Susquehanna’s Keeney said an athlete’s time out of playing varies on symptoms and classification of the concussion, depending whether it is mild, moderate or severe. The decision is up to the athletic trainer and team physician.
“The bottom line is, as long as someone is exhibiting symptoms, they don’t play,” he said. “Usually the starting line with a moderate concussion is a week symptom-free before they may return to play.”
Student-athletes are pulled aside and kept out of the game for a period of time so officials can monitor the routine symptoms.
If it’s blatantly obvious the student has a concussion, Geisinger’s Craven said the athlete will be sent to a doctor for further examination. If it is minor symptoms, the student would be monitored for a period of time to make sure no additional symptoms evolve.
Once an individual has a concussion, it is likely for him to suffer another.
“It’s like building blocks,” Craven said. “They stack up on one another.
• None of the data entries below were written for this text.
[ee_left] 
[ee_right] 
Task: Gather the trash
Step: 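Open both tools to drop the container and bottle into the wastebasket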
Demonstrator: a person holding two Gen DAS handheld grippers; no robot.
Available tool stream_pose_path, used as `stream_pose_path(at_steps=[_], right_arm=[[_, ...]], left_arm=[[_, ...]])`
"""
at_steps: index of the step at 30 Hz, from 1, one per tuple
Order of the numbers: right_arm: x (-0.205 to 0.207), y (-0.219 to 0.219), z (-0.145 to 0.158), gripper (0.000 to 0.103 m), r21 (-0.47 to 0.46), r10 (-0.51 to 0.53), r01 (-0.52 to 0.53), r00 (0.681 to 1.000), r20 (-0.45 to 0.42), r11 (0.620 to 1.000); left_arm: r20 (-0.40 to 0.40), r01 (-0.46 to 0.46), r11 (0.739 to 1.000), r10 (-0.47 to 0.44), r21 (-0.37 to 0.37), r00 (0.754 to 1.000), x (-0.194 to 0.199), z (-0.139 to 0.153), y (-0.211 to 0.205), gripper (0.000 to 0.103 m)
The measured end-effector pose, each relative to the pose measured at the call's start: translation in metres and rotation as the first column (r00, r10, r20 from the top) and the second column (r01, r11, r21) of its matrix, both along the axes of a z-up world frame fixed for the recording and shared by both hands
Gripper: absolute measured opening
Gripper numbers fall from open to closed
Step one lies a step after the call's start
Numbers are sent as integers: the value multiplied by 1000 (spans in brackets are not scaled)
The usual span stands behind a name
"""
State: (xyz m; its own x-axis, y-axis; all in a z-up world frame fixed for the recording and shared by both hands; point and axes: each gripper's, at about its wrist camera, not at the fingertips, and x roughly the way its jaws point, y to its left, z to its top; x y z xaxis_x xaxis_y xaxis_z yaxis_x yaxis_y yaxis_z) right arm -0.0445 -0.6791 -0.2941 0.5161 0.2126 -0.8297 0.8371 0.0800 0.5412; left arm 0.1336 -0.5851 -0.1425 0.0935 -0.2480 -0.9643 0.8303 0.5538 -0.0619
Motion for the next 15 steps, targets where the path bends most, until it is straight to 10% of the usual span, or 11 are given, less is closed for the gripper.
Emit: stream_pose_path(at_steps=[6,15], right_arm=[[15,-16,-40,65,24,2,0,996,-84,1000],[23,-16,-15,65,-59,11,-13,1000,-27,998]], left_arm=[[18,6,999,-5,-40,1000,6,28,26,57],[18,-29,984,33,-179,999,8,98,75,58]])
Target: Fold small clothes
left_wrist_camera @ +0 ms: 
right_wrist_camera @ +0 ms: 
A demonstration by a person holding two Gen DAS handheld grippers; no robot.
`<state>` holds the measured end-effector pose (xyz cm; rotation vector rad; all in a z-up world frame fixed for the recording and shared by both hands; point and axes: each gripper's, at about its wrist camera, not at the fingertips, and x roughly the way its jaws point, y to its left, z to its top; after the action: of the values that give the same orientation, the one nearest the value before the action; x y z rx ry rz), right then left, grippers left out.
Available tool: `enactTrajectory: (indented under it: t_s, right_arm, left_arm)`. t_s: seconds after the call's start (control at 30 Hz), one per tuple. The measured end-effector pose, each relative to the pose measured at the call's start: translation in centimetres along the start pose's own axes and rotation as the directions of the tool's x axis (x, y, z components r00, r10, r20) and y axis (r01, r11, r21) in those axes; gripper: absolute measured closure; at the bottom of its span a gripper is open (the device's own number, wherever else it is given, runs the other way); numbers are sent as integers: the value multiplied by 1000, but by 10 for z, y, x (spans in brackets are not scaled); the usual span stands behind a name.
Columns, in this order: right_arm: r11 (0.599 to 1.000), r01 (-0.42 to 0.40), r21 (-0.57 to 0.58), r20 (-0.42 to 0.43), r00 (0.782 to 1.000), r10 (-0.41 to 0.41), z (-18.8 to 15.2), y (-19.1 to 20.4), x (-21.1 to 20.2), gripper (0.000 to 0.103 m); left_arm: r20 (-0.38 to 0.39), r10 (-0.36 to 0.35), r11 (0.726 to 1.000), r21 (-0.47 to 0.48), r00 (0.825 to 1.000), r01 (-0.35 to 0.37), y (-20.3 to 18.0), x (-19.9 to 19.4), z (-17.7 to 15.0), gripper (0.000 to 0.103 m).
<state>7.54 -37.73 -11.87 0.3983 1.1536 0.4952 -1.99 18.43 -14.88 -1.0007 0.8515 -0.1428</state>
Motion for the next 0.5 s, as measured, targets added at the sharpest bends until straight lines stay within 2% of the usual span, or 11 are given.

They’re more likely to get another once they’ve had one.”
The road back
Elder and other trainers works alongside a team doctor from Geisinger Medical Center.
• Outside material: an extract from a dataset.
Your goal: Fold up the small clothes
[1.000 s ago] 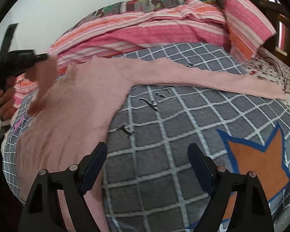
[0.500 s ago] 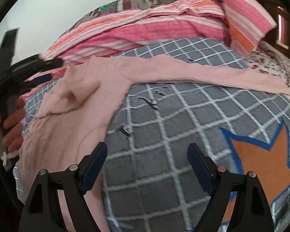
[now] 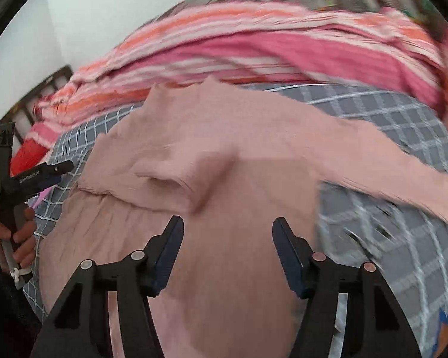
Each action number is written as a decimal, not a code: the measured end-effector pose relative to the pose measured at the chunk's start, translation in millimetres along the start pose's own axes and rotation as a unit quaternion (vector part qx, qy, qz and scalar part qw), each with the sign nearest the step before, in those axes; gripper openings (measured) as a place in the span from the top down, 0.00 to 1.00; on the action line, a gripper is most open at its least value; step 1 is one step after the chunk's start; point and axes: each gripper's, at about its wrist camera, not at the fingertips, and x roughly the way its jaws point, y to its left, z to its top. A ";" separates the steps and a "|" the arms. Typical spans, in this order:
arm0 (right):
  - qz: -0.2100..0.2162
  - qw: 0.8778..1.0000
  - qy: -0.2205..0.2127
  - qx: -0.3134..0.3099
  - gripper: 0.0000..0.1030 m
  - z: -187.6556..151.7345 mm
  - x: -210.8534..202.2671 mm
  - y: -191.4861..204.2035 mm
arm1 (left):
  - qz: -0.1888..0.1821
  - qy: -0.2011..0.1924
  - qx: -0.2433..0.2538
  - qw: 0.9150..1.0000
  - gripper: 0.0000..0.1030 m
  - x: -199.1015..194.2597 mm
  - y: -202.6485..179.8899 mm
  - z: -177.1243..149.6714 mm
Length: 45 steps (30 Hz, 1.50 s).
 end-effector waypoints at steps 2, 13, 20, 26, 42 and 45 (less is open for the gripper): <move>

“The return to play protocol is once (the student) is symptom free, we start the physical activity gradually,” he said. “When there are no signs or symptoms, we might start them on a stationary bike.”
If the signs do not return, the student would then go a step further the next day and do a different exercise, such as a possible speed workout. If the signs remain clear, the athlete would continue to gradually move to the next step. If signs would return, the student would backstep and slow down again.
“It eases them back into physical activity without throwing them back into practice,” Elder said.
Athletes rest until they are asymptomatic, or showing no symptoms, for a 24-hour period.
“Some concussions resolve in the first seven days,” said McElroy, the Geisinger physician. “Small percent are longer than that to heal, some never go away.”
Football is the No. 1 sport in which brain injuries occur, McElroy said. Other high risk sports include soccer, field hockey, lacrosse, wrestling, even diving. Anything with contact, he said.
Don’t ignore the symptoms
Medical officials and athletic trainers all agree that concussions are not to be ignored, nor are the signs that there may be something wrong.
“It’s a pretty involved process as far as diagnosing and treating,” Susquehanna’s Keeney said. “The sports medicine team is involved, coaches, players, the athletic department. Everyone is part of a team process. We look at signs and symptoms, evaluate their progress and look at them everyday.”
McElroy said the thing that needs most progress is for coaches and athletes to be aware to not ignore symptoms.
“It’s a sign of serious illness,” he said. “The most important thing to do is let someone know what’s going on.”